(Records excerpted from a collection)
• • • •
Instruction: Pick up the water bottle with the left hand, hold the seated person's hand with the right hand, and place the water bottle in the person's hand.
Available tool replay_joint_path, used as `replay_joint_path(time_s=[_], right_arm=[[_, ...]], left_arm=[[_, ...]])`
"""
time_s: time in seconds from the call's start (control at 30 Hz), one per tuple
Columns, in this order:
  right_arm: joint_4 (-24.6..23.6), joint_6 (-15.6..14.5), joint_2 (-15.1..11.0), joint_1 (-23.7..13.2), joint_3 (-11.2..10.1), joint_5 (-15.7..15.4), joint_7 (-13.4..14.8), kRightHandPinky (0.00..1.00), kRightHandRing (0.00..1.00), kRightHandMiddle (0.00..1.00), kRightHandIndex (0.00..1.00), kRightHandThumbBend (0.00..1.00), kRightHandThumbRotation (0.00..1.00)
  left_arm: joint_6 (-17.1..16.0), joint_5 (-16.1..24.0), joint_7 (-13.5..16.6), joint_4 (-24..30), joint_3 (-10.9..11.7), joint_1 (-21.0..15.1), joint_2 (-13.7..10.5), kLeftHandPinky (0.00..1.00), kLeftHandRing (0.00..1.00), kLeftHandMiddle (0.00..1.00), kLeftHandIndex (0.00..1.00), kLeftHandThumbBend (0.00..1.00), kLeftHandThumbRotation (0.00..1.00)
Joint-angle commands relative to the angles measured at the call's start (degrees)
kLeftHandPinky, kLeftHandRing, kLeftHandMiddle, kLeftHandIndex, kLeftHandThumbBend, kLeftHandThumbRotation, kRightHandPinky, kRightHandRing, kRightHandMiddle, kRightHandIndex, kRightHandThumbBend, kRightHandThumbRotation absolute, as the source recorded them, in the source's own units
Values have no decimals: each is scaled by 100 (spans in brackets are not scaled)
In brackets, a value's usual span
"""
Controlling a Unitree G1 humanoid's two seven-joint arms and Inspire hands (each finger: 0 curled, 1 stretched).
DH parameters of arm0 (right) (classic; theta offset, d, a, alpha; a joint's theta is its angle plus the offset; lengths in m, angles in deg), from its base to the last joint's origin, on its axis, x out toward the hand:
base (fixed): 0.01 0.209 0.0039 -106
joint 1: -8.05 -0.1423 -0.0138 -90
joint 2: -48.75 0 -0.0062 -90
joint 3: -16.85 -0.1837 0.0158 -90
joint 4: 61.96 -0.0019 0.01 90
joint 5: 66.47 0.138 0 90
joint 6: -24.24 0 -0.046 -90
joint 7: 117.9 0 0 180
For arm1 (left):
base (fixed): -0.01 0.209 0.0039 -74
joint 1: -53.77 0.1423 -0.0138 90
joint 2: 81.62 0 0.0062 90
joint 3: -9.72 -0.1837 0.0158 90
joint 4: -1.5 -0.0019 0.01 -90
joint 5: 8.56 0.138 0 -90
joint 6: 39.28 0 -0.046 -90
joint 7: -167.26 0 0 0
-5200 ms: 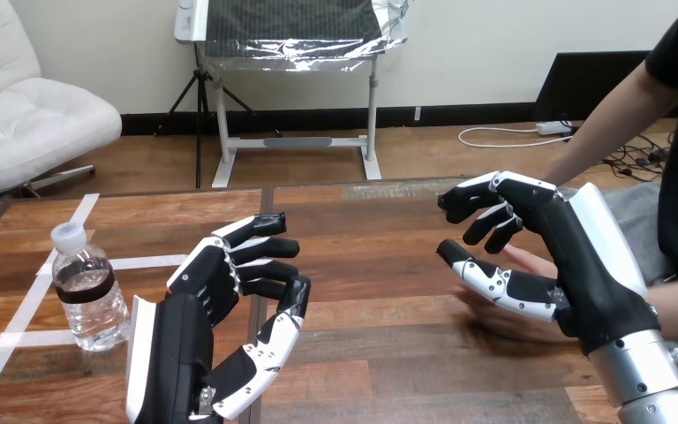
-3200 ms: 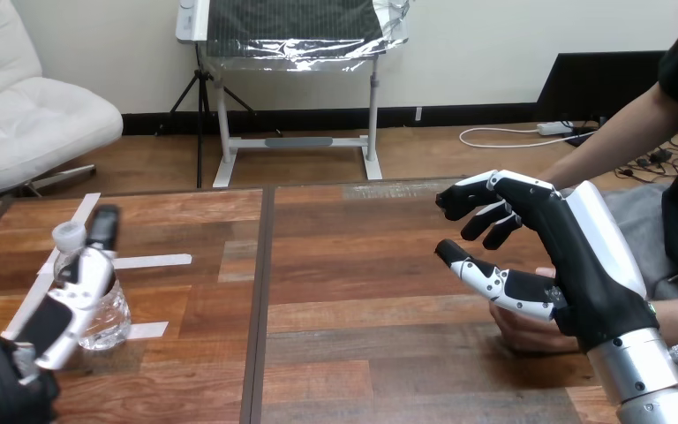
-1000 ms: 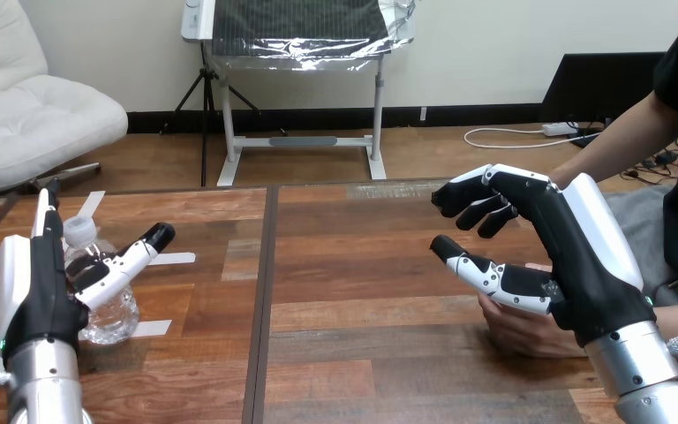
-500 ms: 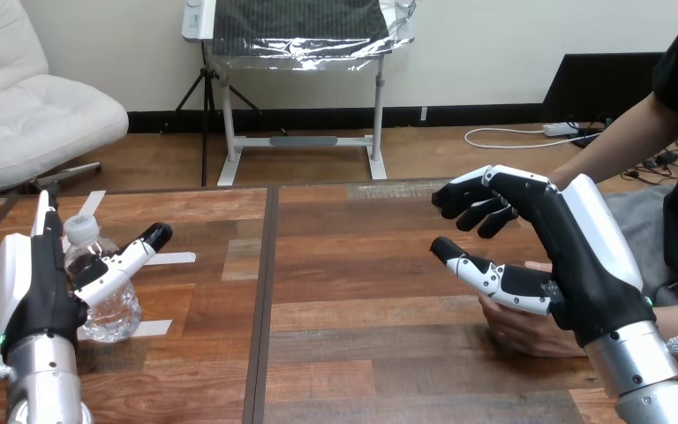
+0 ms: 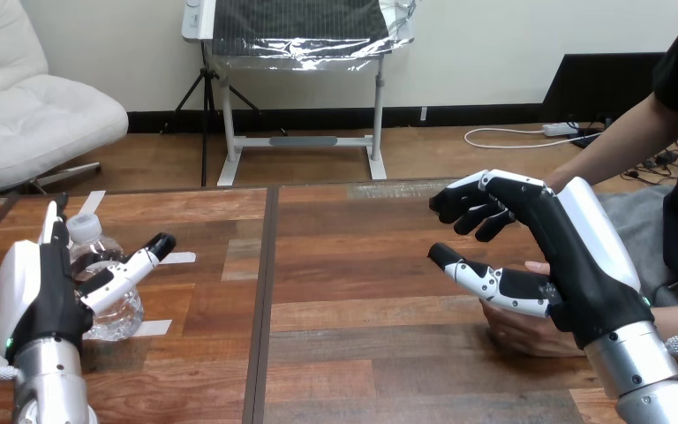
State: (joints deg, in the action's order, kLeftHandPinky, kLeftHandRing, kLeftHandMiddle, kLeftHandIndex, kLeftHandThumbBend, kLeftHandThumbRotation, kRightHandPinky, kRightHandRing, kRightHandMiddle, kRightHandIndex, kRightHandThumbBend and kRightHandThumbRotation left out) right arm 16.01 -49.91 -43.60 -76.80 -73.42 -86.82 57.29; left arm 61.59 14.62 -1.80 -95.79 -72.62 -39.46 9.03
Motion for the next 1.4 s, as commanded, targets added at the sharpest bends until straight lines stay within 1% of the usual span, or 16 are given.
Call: replay_joint_path(time_s=[0.0,0.13,0.27,0.57,0.83,1.03,1.23,1.37], right_arm=[[-117,-12,-119,-370,-96,74,-36,50,58,61,60,54,0],[-91,47,-173,-385,-106,29,-48,50,58,61,60,54,0],[-69,93,-199,-396,-106,41,-64,50,58,61,60,54,0],[-92,9,-235,-400,-98,44,-115,51,58,61,60,55,0],[-63,61,-278,-415,-81,65,-102,52,58,61,60,55,0],[-103,11,-282,-401,-73,42,-101,52,58,60,60,55,0],[-69,85,-300,-414,-72,33,-85,52,58,60,59,56,0],[-85,67,-304,-410,-71,27,-97,52,58,60,59,56,0]], left_arm=[[-64,93,84,-175,-143,-410,-135,82,92,95,96,99,60],[-46,232,203,-264,-227,-407,-162,81,90,93,95,97,60],[94,324,190,-183,-273,-389,-158,80,90,93,95,97,60],[78,412,298,-246,-327,-377,-163,79,88,91,93,95,60],[22,499,480,-357,-358,-378,-171,77,86,89,90,91,57],[83,775,699,-466,-463,-411,-231,75,83,87,87,88,54],[119,1034,878,-569,-562,-448,-290,73,81,85,84,85,50],[95,1176,1005,-689,-632,-491,-348,72,80,84,83,83,49]])
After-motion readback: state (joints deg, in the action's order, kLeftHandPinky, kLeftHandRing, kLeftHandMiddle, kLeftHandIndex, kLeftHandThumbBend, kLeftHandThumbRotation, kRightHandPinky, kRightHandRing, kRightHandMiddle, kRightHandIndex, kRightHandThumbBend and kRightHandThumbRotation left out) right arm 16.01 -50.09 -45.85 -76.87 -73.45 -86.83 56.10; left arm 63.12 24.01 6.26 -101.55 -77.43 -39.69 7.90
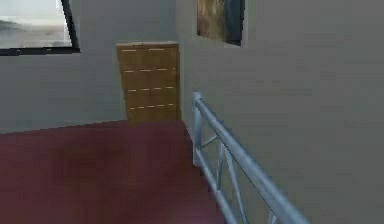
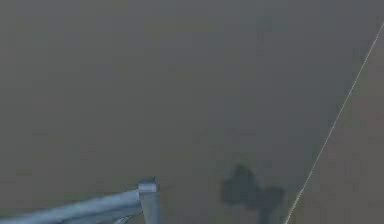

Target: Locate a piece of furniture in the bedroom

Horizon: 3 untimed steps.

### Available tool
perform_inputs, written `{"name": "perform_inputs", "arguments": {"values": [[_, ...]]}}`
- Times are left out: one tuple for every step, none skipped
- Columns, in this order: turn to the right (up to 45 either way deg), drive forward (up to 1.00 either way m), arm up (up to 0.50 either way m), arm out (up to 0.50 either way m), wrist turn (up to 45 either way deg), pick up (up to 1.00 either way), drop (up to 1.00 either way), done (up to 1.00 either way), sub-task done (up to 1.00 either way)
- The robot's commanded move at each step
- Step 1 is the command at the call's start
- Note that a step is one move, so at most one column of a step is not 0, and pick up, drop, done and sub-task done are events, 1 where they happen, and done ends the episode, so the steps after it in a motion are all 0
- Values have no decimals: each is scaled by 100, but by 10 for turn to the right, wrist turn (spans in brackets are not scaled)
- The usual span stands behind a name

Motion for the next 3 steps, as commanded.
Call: {"name": "perform_inputs", "arguments": {"values": [[-450, 0, 0, 0, 0, 0, 0, 0, 0], [-390, 0, 0, 0, 0, 0, 0, 0, 0], [0, 100, 0, 0, 0, 0, 0, 0, 0]]}}
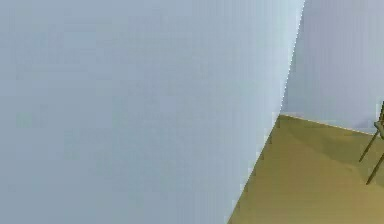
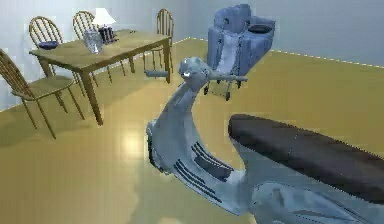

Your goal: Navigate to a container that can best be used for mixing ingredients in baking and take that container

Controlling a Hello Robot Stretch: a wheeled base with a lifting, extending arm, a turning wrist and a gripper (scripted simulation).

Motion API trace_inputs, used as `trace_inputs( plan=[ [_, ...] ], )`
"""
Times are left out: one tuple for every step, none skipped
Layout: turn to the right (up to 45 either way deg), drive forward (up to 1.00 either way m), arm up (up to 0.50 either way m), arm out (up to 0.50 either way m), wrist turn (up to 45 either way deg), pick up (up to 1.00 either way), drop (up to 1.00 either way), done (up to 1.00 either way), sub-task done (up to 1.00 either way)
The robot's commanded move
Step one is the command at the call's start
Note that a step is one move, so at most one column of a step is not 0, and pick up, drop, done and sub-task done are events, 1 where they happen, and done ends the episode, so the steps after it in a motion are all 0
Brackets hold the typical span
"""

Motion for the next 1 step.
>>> trace_inputs(
  plan=[
    [45.0,0.0,0.0,0.0,0.0,0.0,0.0,0.0,0.0]
  ],
)
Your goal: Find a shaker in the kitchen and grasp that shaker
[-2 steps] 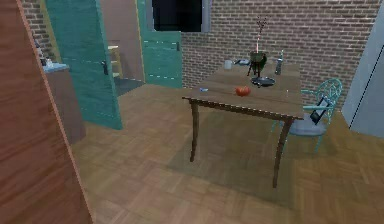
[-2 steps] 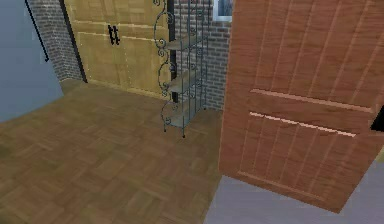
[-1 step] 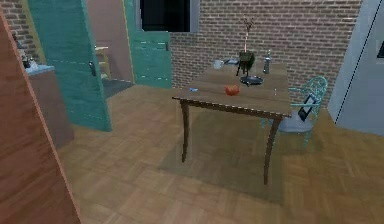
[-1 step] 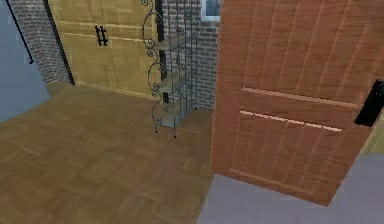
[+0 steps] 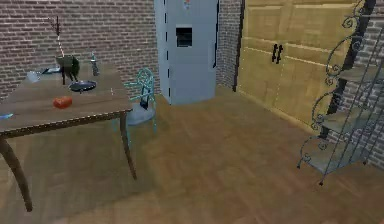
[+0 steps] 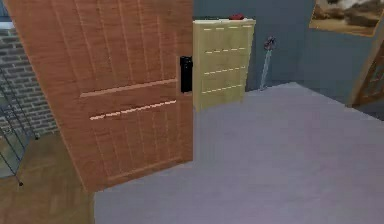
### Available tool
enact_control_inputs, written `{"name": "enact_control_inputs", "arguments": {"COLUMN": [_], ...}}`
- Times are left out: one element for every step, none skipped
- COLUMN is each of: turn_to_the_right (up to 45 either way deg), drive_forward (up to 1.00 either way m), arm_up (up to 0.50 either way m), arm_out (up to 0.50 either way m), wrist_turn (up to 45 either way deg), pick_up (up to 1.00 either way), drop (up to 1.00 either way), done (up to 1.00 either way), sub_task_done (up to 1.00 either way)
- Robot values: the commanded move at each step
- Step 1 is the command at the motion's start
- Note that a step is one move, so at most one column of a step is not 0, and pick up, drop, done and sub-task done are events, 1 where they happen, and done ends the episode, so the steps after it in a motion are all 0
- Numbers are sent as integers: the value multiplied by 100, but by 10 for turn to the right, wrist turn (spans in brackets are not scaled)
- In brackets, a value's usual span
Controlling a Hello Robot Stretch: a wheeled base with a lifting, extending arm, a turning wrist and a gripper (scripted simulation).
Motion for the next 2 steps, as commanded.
{"name": "enact_control_inputs", "arguments": {"turn_to_the_right": [450, 120], "drive_forward": [0, 0], "arm_up": [0, 0], "arm_out": [0, 0], "wrist_turn": [0, 0], "pick_up": [0, 0], "drop": [0, 0], "done": [0, 0], "sub_task_done": [0, 0]}}
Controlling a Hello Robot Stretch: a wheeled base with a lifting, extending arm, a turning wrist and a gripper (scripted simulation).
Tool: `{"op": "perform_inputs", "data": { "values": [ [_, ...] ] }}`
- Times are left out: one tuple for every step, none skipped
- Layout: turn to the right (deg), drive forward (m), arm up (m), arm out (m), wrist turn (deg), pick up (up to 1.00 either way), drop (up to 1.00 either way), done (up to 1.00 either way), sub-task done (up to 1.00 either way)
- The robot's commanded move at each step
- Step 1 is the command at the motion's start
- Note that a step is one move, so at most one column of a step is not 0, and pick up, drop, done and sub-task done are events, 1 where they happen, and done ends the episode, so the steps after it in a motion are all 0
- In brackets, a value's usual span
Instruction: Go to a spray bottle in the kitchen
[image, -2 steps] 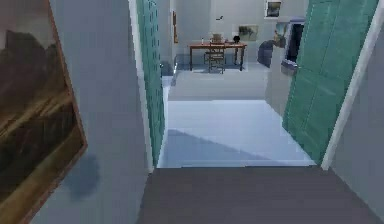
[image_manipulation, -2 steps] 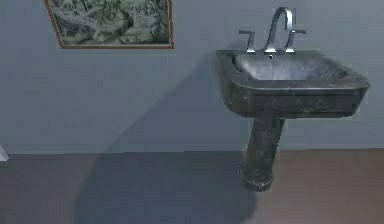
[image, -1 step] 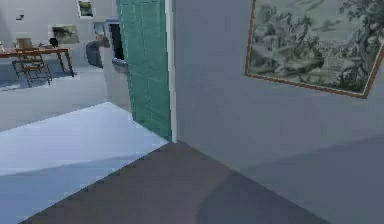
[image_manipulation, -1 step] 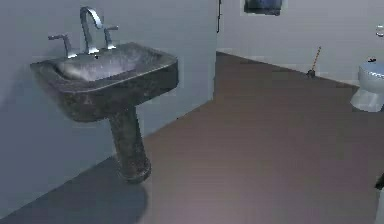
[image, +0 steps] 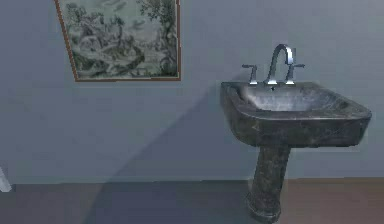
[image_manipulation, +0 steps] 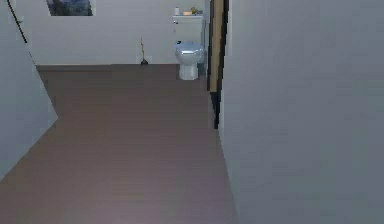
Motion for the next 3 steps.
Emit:
{"op": "perform_inputs", "data": {
  "values": [
    [0.0, 0.15, 0.0, 0.0, 0.0, 0.0, 0.0, 0.0, 0.0],
    [-45.0, 0.0, 0.0, 0.0, 0.0, 0.0, 0.0, 0.0, 0.0],
    [-36.0, 0.0, 0.0, 0.0, 0.0, 0.0, 0.0, 0.0, 0.0]
  ]
}}
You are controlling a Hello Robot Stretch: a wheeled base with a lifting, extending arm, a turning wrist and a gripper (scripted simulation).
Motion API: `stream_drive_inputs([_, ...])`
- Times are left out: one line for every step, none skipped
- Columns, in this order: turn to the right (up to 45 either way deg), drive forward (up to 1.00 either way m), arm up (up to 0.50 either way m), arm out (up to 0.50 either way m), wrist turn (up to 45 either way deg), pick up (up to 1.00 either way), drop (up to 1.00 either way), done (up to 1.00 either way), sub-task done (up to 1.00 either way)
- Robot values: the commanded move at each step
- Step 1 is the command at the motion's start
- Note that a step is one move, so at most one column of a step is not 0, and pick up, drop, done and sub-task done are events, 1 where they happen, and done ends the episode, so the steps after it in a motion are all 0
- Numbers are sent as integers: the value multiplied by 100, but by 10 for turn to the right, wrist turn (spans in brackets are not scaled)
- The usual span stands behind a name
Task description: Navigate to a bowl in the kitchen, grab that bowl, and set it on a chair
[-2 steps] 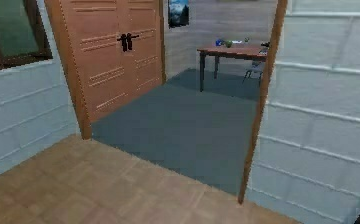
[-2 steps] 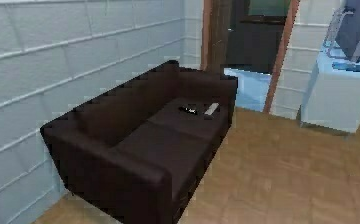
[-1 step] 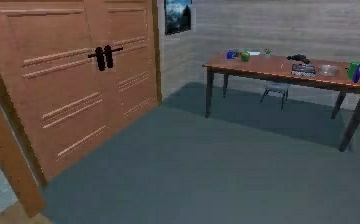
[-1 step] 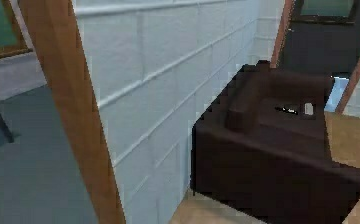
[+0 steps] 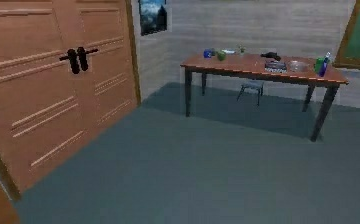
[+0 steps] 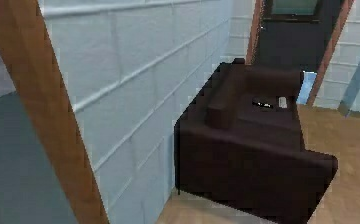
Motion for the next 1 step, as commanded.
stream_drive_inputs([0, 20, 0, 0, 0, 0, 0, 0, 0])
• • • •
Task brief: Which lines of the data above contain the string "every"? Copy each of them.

Task response:
- Times are left out: one tuple for every step, none skipped
Times are left out: one tuple for every step, none skipped
- Times are left out: one element for every step, none skipped
- Times are left out: one tuple for every step, none skipped
- Times are left out: one line for every step, none skipped

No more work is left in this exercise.